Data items
○ ○ ○ ○ ○

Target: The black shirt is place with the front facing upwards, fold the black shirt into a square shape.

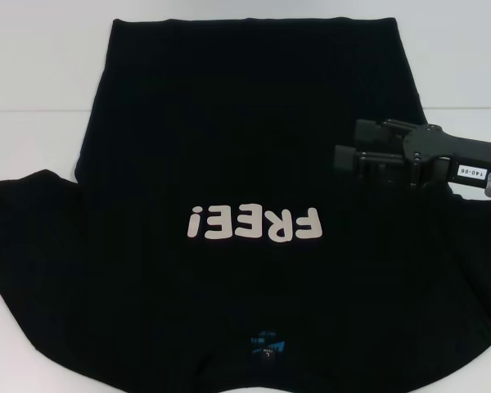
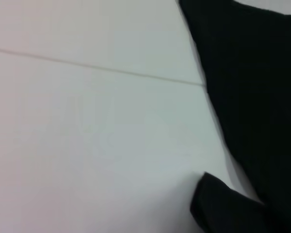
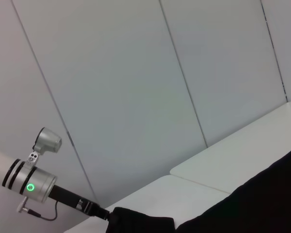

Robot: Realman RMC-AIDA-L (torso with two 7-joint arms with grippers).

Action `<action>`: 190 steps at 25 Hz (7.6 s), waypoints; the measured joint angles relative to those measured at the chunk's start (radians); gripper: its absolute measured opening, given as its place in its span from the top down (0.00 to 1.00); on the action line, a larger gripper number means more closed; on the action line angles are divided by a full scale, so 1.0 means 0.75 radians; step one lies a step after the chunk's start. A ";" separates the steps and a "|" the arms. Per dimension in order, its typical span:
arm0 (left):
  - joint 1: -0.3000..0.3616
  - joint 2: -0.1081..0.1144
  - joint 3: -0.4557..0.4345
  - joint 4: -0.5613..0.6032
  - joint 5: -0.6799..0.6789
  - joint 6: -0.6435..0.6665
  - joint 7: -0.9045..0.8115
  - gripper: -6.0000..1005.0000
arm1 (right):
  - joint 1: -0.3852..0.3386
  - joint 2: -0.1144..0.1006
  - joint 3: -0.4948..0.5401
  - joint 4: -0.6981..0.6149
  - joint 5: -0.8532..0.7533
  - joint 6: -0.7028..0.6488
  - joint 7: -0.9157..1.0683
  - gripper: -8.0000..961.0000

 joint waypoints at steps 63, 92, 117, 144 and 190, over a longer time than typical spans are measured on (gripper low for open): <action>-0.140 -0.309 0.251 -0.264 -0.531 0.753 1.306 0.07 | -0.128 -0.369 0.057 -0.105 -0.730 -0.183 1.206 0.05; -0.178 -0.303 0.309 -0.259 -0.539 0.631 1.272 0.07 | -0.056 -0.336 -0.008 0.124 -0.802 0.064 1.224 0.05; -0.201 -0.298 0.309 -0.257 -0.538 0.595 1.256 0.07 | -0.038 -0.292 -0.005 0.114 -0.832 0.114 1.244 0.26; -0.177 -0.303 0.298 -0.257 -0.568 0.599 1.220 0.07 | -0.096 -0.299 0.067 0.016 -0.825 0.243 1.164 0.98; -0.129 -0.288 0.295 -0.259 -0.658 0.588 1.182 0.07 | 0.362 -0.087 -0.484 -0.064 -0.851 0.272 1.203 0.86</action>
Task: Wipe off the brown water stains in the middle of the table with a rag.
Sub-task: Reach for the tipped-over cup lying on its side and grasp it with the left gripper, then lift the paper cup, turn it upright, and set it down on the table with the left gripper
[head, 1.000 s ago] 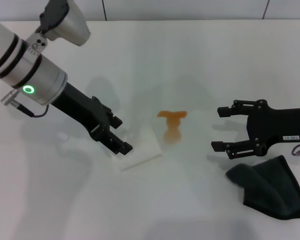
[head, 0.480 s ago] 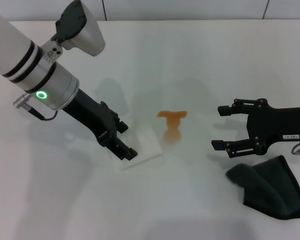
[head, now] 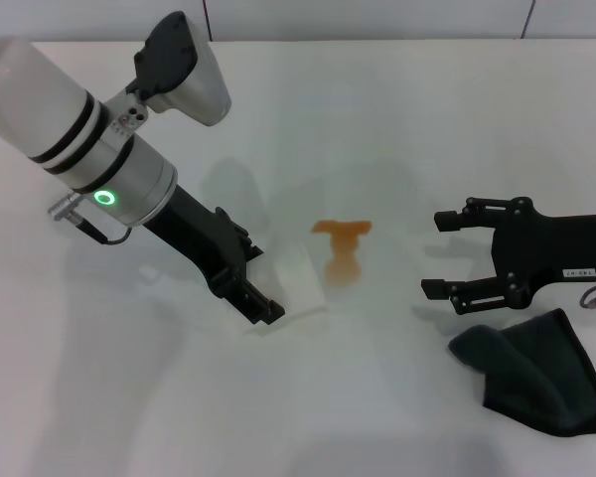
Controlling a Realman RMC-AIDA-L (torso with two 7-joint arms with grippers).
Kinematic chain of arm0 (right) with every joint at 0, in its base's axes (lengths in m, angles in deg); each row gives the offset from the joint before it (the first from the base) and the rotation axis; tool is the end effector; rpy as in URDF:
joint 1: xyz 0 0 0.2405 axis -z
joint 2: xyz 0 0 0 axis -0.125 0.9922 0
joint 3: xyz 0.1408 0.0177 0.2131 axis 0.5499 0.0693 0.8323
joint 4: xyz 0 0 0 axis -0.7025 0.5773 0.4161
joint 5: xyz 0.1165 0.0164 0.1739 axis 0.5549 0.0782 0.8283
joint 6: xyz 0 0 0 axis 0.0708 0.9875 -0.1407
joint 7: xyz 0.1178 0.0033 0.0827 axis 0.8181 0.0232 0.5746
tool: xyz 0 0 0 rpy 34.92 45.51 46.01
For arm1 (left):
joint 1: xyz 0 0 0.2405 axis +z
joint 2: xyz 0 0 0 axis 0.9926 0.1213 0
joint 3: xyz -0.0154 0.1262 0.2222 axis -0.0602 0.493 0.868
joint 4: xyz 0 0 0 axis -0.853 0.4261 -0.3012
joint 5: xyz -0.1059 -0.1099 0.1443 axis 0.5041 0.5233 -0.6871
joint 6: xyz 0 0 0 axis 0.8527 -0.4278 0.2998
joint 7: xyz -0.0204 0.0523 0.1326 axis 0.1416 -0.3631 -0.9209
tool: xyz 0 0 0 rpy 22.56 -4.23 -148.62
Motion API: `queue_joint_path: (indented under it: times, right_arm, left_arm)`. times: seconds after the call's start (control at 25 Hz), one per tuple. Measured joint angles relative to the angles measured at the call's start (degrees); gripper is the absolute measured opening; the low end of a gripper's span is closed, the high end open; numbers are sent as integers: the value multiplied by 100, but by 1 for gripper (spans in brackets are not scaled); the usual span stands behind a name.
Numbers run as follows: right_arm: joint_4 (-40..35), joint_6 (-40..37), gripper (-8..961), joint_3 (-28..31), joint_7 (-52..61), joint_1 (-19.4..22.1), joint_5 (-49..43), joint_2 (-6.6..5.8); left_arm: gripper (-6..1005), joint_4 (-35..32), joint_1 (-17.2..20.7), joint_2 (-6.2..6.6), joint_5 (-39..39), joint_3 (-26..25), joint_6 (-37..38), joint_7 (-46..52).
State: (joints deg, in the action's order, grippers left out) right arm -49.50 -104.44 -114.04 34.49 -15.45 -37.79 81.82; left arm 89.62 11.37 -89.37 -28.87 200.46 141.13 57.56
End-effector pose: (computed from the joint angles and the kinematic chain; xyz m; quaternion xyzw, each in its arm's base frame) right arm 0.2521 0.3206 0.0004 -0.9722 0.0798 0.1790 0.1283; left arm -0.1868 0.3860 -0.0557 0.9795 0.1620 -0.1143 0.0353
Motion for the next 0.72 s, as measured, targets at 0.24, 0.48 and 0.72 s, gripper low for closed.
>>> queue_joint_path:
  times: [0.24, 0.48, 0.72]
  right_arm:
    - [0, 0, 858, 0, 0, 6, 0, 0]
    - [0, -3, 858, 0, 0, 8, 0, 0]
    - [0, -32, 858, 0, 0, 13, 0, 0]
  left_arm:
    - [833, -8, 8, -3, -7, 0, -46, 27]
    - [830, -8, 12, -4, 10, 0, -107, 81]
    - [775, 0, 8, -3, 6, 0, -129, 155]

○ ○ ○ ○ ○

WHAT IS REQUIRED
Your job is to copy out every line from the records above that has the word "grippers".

SOLUTION FOR THIS PROBLEM
Robot: Realman RMC-AIDA-L (torso with two 7-joint arms with grippers).
Controlling a Realman RMC-AIDA-L (torso with two 7-joint arms with grippers).
State: (joints deg, in the action's order, grippers left out) right arm -49.50 -104.44 -114.04 34.49 -15.45 -37.79 81.82; left arm 89.62 11.37 -89.37 -28.87 200.46 141.13 57.56

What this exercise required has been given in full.